Write out the full listing, matching it line for line.

(Records to use Opens)

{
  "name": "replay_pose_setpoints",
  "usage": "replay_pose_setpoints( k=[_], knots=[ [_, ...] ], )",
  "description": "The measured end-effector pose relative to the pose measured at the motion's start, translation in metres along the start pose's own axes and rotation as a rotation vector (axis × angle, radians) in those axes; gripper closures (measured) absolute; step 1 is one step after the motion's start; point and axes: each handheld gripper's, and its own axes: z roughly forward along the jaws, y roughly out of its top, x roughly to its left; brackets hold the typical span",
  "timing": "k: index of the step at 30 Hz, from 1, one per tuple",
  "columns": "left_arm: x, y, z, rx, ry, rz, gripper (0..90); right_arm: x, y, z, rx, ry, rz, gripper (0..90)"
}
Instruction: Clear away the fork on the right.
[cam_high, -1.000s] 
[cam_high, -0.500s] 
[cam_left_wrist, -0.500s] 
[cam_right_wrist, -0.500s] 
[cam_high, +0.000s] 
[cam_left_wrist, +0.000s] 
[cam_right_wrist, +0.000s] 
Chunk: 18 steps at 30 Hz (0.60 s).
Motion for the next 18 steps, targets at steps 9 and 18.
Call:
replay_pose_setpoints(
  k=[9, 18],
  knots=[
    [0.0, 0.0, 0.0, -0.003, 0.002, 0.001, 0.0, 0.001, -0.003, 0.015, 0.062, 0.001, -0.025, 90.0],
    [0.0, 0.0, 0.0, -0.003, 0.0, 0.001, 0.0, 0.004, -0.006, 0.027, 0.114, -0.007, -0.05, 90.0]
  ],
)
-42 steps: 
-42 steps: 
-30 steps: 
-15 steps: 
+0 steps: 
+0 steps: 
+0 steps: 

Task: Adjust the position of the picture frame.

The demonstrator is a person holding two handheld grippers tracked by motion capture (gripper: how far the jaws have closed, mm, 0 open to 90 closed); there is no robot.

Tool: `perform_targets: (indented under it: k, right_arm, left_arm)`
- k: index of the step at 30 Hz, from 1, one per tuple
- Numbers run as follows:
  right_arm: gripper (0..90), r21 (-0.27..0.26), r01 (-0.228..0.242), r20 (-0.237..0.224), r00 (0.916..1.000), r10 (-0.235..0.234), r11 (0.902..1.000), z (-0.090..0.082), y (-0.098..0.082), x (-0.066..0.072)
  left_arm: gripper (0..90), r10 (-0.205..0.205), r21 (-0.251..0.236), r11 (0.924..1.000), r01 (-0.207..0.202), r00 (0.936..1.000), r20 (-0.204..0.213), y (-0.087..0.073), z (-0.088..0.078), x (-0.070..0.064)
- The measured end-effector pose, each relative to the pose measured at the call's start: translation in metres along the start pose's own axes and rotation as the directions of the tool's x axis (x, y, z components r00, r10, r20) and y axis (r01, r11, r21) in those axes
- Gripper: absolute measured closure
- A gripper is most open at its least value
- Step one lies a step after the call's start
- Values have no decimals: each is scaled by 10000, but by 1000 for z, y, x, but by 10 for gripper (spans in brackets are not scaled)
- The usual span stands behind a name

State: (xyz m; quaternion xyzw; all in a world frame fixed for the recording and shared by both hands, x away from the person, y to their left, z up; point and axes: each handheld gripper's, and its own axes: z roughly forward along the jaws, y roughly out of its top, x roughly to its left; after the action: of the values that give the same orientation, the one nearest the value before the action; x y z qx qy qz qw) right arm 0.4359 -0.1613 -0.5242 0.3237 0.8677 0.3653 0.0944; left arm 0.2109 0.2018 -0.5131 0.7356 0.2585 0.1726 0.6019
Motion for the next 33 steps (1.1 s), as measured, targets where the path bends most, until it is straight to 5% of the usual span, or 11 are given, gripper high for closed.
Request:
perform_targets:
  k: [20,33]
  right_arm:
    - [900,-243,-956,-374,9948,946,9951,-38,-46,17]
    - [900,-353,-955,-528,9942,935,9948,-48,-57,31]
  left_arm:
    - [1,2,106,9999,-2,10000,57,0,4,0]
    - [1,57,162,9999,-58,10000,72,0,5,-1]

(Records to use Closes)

◆ Answer for this exercise ◆
{
  "name": "replay_pose_setpoints",
  "usage": "replay_pose_setpoints( k=[_], knots=[ [_, ...] ], )",
  "description": "The measured end-effector pose relative to the pose measured at the motion's start, translation in metres along the start pose's own axes and rotation as a rotation vector (axis × angle, radians) in those axes; gripper closures (measured) absolute; step 1 is one step after the motion's start; point and axes: each handheld gripper's, and its own axes: z roughly forward along the jaws, y roughly out of its top, x roughly to its left; brackets hold the typical span",
  "timing": "k: index of the step at 30 Hz, from 1, one per tuple",
  "columns": "left_arm: x, y, z, rx, ry, rz, gripper (0..90); right_arm: x, y, z, rx, ry, rz, gripper (0..90)"
}
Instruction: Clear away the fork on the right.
[cam_high, -1.000s] 
[cam_high, -0.500s] 
[cam_left_wrist, -0.500s] 
[cam_right_wrist, -0.500s] 
[cam_high, +0.000s] 
[cam_left_wrist, +0.000s] 
[cam_right_wrist, +0.000s] 
Chunk: 18 steps at 30 Hz (0.60 s).
Motion for the next 18 steps, targets at steps 9 and 18.
Call:
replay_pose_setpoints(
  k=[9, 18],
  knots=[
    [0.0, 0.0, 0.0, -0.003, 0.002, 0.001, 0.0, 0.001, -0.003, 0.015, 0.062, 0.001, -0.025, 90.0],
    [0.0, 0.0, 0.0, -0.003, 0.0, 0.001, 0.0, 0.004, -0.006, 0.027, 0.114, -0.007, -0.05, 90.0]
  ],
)
-42 steps: 
-42 steps: 
-30 steps: 
-15 steps: 
+0 steps: 
+0 steps: 
+0 steps: 

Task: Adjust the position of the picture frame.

The demonstrator is a person holding two handheld grippers tracked by motion capture (gripper: how far the jaws have closed, mm, 0 open to 90 closed); there is no robot.

Tool: `perform_targets: (indented under it: k, right_arm, left_arm)`
- k: index of the step at 30 Hz, from 1, one per tuple
- Numbers run as follows:
  right_arm: gripper (0..90), r21 (-0.27..0.26), r01 (-0.228..0.242), r20 (-0.237..0.224), r00 (0.916..1.000), r10 (-0.235..0.234), r11 (0.902..1.000), z (-0.090..0.082), y (-0.098..0.082), x (-0.066..0.072)
  left_arm: gripper (0..90), r10 (-0.205..0.205), r21 (-0.251..0.236), r11 (0.924..1.000), r01 (-0.207..0.202), r00 (0.936..1.000), r20 (-0.204..0.213), y (-0.087..0.073), z (-0.088..0.078), x (-0.070..0.064)
- The measured end-effector pose, each relative to the pose measured at the call's start: translation in metres along the start pose's own axes and rotation as the directions of the tool's x axis (x, y, z components r00, r10, r20) and y axis (r01, r11, r21) in those axes
- Gripper: absolute measured closure
- A gripper is most open at its least value
- Step one lies a step after the call's start
- Values have no decimals: each is scaled by 10000, but by 1000 for z, y, x, but by 10 for gripper (spans in brackets are not scaled)
- The usual span stands behind a name

State: (xyz m; quaternion xyzw; all in a world frame fixed for the recording and shared by both hands, x away from the person, y to their left, z up; point and axes: each handheld gripper's, and its own axes: z roughly forward along the jaws, y roughly out of its top, x roughly to its left; after the action: of the values that give the same orientation, the one nearest the value before the action; x y z qx qy qz qw) right arm 0.4359 -0.1613 -0.5242 0.3237 0.8677 0.3653 0.0944; left arm 0.2109 0.2018 -0.5131 0.7356 0.2585 0.1726 0.6019
Motion for the next 33 steps (1.1 s), as measured, targets where the path bends most, until it is straight to 5% of the usual span, or 11 are given, gripper high for closed.
Request:
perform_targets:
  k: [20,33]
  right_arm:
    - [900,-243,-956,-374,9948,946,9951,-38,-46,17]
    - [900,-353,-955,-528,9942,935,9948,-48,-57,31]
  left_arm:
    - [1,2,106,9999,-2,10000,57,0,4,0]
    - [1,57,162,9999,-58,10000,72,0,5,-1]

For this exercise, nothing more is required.